┌─ Dataset content

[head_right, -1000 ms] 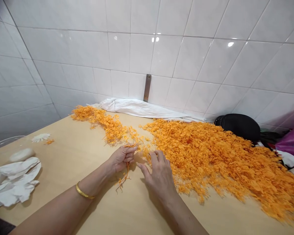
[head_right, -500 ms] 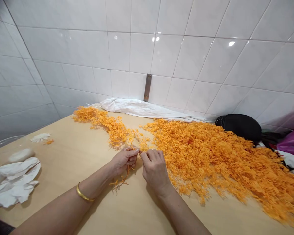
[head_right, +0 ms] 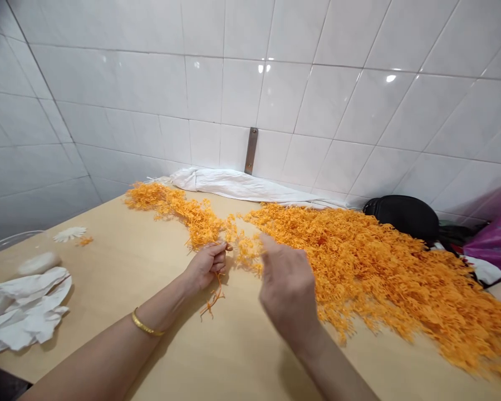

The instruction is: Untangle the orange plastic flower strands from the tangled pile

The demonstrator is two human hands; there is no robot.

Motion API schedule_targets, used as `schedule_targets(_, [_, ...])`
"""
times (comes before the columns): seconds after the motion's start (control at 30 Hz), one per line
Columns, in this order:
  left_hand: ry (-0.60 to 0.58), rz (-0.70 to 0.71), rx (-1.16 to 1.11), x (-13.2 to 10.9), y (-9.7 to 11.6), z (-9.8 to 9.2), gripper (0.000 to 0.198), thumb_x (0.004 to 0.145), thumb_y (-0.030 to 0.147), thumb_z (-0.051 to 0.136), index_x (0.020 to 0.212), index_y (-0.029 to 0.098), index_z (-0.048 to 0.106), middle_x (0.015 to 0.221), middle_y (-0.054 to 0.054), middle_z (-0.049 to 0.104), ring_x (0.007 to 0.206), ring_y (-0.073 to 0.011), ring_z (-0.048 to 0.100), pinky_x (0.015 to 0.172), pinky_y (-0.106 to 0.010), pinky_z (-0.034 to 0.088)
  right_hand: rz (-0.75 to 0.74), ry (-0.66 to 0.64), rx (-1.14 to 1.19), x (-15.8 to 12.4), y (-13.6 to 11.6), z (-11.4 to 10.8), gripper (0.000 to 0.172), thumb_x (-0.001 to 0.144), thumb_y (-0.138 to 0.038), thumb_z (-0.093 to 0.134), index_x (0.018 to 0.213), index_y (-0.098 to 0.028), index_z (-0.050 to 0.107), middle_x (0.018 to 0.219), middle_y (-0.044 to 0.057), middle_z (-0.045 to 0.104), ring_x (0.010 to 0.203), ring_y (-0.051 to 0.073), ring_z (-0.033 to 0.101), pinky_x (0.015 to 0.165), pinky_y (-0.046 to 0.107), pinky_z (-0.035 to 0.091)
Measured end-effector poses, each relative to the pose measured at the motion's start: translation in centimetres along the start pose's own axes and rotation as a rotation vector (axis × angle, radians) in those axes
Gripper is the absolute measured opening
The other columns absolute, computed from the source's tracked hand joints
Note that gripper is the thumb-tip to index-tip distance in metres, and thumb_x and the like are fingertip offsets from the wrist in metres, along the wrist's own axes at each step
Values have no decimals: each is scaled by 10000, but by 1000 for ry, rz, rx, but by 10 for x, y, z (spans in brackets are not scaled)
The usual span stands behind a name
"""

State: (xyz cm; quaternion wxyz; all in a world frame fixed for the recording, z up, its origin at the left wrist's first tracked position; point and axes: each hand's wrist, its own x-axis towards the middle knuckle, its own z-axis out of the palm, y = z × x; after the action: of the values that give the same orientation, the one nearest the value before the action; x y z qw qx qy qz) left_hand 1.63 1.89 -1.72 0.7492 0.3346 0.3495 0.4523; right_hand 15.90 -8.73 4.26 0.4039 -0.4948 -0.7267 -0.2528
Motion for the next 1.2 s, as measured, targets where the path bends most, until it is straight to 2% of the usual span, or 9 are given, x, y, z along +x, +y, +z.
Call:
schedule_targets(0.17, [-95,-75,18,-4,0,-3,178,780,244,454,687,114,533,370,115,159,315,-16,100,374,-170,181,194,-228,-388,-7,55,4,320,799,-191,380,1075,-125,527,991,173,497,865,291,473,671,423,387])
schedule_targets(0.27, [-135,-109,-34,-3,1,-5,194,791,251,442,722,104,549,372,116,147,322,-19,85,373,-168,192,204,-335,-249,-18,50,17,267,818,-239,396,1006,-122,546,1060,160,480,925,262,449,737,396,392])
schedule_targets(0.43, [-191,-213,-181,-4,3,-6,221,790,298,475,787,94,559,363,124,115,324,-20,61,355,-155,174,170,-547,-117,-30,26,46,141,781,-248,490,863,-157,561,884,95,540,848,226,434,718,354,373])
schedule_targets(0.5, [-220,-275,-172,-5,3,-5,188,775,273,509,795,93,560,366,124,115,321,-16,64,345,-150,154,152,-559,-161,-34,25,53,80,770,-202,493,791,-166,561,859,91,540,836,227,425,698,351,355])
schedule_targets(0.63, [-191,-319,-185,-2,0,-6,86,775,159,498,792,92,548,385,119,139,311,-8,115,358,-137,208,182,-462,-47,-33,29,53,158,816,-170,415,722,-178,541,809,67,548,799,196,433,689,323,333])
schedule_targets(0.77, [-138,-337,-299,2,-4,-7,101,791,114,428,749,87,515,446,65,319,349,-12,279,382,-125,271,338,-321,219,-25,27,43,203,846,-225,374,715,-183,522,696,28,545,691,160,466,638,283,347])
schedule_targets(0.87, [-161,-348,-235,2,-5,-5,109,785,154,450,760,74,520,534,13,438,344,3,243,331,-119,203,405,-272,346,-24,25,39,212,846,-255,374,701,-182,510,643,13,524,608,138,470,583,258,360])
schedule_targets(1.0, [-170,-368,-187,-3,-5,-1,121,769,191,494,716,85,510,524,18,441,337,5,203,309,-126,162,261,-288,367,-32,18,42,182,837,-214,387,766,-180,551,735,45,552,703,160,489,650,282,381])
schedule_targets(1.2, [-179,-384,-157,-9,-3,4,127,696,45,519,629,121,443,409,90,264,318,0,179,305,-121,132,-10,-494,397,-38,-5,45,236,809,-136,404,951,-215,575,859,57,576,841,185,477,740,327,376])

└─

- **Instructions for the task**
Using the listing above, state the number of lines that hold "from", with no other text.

- **Written reply**
3